The problem
Set down each line of the listing below exactly as it is written.
*** Opening of Provided material ***
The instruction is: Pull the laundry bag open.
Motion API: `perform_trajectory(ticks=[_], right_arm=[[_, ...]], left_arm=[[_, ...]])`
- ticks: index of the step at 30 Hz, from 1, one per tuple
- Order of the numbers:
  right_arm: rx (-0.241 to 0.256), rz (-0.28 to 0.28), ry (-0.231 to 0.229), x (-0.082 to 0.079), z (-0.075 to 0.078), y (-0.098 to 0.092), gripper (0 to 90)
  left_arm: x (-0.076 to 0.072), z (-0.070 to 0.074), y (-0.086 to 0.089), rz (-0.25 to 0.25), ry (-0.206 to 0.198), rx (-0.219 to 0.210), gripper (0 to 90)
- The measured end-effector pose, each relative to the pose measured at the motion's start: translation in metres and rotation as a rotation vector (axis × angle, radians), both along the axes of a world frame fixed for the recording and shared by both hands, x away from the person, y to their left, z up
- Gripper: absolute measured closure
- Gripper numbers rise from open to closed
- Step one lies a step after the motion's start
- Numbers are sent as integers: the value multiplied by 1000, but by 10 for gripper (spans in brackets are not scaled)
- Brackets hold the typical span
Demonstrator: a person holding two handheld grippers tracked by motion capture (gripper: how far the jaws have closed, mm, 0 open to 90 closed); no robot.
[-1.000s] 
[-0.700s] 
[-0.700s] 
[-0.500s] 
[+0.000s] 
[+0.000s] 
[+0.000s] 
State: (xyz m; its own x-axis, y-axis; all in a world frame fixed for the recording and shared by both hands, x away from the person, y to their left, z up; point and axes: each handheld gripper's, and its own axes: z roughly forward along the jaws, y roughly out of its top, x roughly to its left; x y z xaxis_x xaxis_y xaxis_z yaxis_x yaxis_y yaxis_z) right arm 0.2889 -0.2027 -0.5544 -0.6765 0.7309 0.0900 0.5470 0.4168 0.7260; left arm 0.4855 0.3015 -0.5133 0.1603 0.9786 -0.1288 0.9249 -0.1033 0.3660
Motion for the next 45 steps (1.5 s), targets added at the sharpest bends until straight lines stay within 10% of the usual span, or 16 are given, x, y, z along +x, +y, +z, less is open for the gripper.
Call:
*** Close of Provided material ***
Solution to the exercise
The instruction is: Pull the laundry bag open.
Motion API: `perform_trajectory(ticks=[_], right_arm=[[_, ...]], left_arm=[[_, ...]])`
- ticks: index of the step at 30 Hz, from 1, one per tuple
- Order of the numbers:
  right_arm: rx (-0.241 to 0.256), rz (-0.28 to 0.28), ry (-0.231 to 0.229), x (-0.082 to 0.079), z (-0.075 to 0.078), y (-0.098 to 0.092), gripper (0 to 90)
  left_arm: x (-0.076 to 0.072), z (-0.070 to 0.074), y (-0.086 to 0.089), rz (-0.25 to 0.25), ry (-0.206 to 0.198), rx (-0.219 to 0.210), gripper (0 to 90)
- The measured end-effector pose, each relative to the pose measured at the motion's start: translation in metres and rotation as a rotation vector (axis × angle, radians), both along the axes of a world frame fixed for the recording and shared by both hands, x away from the person, y to their left, z up
- Gripper: absolute measured closure
- Gripper numbers rise from open to closed
- Step one lies a step after the motion's start
- Numbers are sent as integers: the value multiplied by 1000, but by 10 for gripper (spans in brackets are not scaled)
- Brackets hold the typical span
Demonstrator: a person holding two handheld grippers tracked by motion capture (gripper: how far the jaws have closed, mm, 0 open to 90 closed); no robot.
[-1.000s] 
[-0.700s] 
[-0.700s] 
[-0.500s] 
[+0.000s] 
[+0.000s] 
[+0.000s] 
State: (xyz m; its own x-axis, y-axis; all in a world frame fixed for the recording and shared by both hands, x away from the person, y to their left, z up; point and axes: each handheld gripper's, and its own axes: z roughly forward along the jaws, y roughly out of its top, x roughly to its left; x y z xaxis_x xaxis_y xaxis_z yaxis_x yaxis_y yaxis_z) right arm 0.2889 -0.2027 -0.5544 -0.6765 0.7309 0.0900 0.5470 0.4168 0.7260; left arm 0.4855 0.3015 -0.5133 0.1603 0.9786 -0.1288 0.9249 -0.1033 0.3660
Motion for the next 45 steps (1.5 s), targets added at the sharpest bends until straight lines stay within 10% of the usual span, or 16 are given, x, y, z along +x, +y, +z, less is open for the gripper.
Call:

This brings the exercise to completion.